On 15 August 2007, a spokesperson for the U.S. Department of State stated of Al Hajj's case:

Asim al-Haj (aka Sami el Hadj) is being detained at Guantanamo Bay as an enemy combatant in the armed conflict with al Qaida, the Taliban, and their affiliates and supporters. Consistent with the law of armed conflict, the United States is entitled to hold enemy combatants until the end of hostilities, to prevent them from returning to the battlefield.

Mr. el Hadj has been found to be an enemy combatant by a Combatant Status Review Tribunal. Under the Detainee Treatment Act, Mr. el Hadj, like all detainees at Guantanamo, has the right to challenge that determination in U.S. federal court.

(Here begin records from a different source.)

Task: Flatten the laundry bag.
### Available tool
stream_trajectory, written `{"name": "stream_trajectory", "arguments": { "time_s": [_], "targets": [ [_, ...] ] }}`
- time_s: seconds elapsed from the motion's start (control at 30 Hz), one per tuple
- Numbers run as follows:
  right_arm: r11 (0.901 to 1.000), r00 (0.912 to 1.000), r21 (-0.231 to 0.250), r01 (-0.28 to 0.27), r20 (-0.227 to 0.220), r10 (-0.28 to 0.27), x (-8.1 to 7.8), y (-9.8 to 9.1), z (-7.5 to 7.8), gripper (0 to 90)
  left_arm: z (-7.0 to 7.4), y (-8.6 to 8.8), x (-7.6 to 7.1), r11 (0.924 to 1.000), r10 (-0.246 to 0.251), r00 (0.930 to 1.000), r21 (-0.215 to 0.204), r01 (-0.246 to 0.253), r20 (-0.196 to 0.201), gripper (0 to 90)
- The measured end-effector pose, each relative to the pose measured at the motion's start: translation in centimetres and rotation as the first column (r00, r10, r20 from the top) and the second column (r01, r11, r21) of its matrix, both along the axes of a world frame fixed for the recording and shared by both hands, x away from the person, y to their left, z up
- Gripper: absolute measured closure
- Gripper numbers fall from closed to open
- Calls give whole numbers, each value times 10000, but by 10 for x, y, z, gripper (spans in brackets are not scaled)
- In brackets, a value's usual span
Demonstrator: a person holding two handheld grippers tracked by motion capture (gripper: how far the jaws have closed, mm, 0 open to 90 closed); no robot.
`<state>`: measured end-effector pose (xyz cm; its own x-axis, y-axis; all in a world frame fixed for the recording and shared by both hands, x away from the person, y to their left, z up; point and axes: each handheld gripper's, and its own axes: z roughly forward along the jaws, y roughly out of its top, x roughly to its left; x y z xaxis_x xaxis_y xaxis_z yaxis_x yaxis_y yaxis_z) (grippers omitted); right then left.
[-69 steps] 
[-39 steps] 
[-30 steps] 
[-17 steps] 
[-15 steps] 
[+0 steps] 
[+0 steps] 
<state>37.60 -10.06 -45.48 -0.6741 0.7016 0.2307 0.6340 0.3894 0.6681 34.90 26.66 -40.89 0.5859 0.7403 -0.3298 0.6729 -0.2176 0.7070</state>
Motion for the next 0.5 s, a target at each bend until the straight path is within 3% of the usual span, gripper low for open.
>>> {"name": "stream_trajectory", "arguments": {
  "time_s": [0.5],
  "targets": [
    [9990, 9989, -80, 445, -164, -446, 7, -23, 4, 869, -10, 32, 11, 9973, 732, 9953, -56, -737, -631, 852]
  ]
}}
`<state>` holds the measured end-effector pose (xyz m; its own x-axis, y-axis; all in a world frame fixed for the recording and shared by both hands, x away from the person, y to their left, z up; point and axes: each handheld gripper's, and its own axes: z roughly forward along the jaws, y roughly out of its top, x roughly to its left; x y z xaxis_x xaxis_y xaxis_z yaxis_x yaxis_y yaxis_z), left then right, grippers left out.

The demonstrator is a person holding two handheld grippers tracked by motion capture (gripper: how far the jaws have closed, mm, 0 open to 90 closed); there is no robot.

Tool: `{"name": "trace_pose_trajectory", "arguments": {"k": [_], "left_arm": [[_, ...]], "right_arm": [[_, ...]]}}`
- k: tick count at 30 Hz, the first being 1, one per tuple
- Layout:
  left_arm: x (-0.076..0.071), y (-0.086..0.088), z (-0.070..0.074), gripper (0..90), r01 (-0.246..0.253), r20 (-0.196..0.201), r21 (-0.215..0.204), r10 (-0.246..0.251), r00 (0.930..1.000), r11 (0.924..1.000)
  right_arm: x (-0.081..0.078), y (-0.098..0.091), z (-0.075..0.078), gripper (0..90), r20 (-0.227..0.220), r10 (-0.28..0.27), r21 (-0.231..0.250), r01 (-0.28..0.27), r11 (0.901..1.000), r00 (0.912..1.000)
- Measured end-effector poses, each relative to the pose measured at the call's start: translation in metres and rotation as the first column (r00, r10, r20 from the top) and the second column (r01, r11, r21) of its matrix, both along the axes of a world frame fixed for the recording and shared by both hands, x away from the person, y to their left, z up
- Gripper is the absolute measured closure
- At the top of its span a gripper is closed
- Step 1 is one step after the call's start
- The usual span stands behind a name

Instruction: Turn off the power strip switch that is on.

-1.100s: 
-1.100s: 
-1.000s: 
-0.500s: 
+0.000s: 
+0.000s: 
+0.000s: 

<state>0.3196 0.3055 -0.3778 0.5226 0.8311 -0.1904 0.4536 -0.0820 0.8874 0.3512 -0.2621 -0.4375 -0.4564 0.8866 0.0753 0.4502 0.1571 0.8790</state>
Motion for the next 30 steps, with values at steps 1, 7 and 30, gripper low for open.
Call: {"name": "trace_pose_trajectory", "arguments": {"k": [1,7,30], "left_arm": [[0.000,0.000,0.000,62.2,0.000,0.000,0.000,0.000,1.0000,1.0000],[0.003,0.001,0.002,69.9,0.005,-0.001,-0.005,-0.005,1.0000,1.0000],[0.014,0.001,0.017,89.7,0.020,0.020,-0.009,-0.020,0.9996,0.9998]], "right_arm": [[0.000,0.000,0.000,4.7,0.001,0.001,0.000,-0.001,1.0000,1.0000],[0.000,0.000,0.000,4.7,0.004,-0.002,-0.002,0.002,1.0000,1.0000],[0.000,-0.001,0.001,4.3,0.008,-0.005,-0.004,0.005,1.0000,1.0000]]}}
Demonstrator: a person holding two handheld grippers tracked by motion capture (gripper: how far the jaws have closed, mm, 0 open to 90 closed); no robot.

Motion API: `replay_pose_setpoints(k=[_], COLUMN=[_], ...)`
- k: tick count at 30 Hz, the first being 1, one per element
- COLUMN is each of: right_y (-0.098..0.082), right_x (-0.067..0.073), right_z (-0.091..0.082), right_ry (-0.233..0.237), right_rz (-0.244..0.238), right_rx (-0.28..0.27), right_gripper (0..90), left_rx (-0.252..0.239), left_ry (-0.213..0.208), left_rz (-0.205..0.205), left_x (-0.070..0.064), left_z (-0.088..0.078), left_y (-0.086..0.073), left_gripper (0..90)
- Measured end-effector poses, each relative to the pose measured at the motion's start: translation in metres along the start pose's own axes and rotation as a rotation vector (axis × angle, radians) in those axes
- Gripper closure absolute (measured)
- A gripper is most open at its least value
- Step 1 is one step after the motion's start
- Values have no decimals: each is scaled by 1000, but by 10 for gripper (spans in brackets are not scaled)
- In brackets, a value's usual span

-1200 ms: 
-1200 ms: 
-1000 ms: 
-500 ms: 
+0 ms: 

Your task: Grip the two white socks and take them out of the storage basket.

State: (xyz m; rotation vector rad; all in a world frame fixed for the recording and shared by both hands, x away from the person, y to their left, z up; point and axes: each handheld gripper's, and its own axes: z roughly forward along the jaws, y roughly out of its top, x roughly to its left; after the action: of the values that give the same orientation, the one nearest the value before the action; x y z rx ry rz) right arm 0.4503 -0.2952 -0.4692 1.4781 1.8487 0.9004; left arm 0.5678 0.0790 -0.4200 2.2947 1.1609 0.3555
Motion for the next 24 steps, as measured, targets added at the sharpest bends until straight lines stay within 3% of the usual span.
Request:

The United States does not want to detain anyone any longer than is necessary. Mr. el Hadj's detention is reviewed at least annually by an Administrative Review Board to evaluate the need for his continued detention, including an assessment of the threat he poses to the United States and its allies. Through that process, the Deputy Secretary of Defense has so far determined that he should remain detained at Guantanamo Bay.

We defer to Department of Defense on any additional questions about the scheduling of detainees' Administrative Review Boards and other details about this process.

We will not put detainees or our operations at risk by discussing the possibility of transfers or releases before they take place.

On the same day, Ali Sadiq, an official of the Sudanese Foreign Ministry, stated:

Last month, we received a memorandum from the US administration to the effect that they are considering Al Hajj's case and will hand down a final decision this month ... Based on this memo, we confirmed to the US administration in writing that Sami al-Hajj is an average Sudanese citizen with no extreme religious affiliations, he practices the religion like all other Sudanese citizens, and that in case he is released he will under no circumstances pose any threat to US security.

Sami Al Hajj was released on 1 May 2008 from Guantanamo Bay and flown to Sudan. He arrived in the Sudanese capital Khartoum on a US military plane in the early hours of Friday, May 2. Al Jazeera showed footage of him being carried into the hospital on a stretcher, looking frail but smiling and surrounded by well-wishers.

== After Guantánamo Bay ==
Upon release, al-Hajj announced his intention to sue George W Bush and other leaders involved in his detention at Guantanamo Bay. He co-founded the Guantánamo Justice Centre as part of these efforts. In a later interview, he claimed that the organisation received no external support.

He returned to work for Al Jazeera after his release, leading a new section covering civil liberties and human rights.

==Open letter to President Biden==

On January 29, 2021, the New York Review of Books published an open letter from al-Hajj, and six other individuals who were formerly held in Guantanamo, to newly inaugurated President Biden, appealing to him to close the detention camp.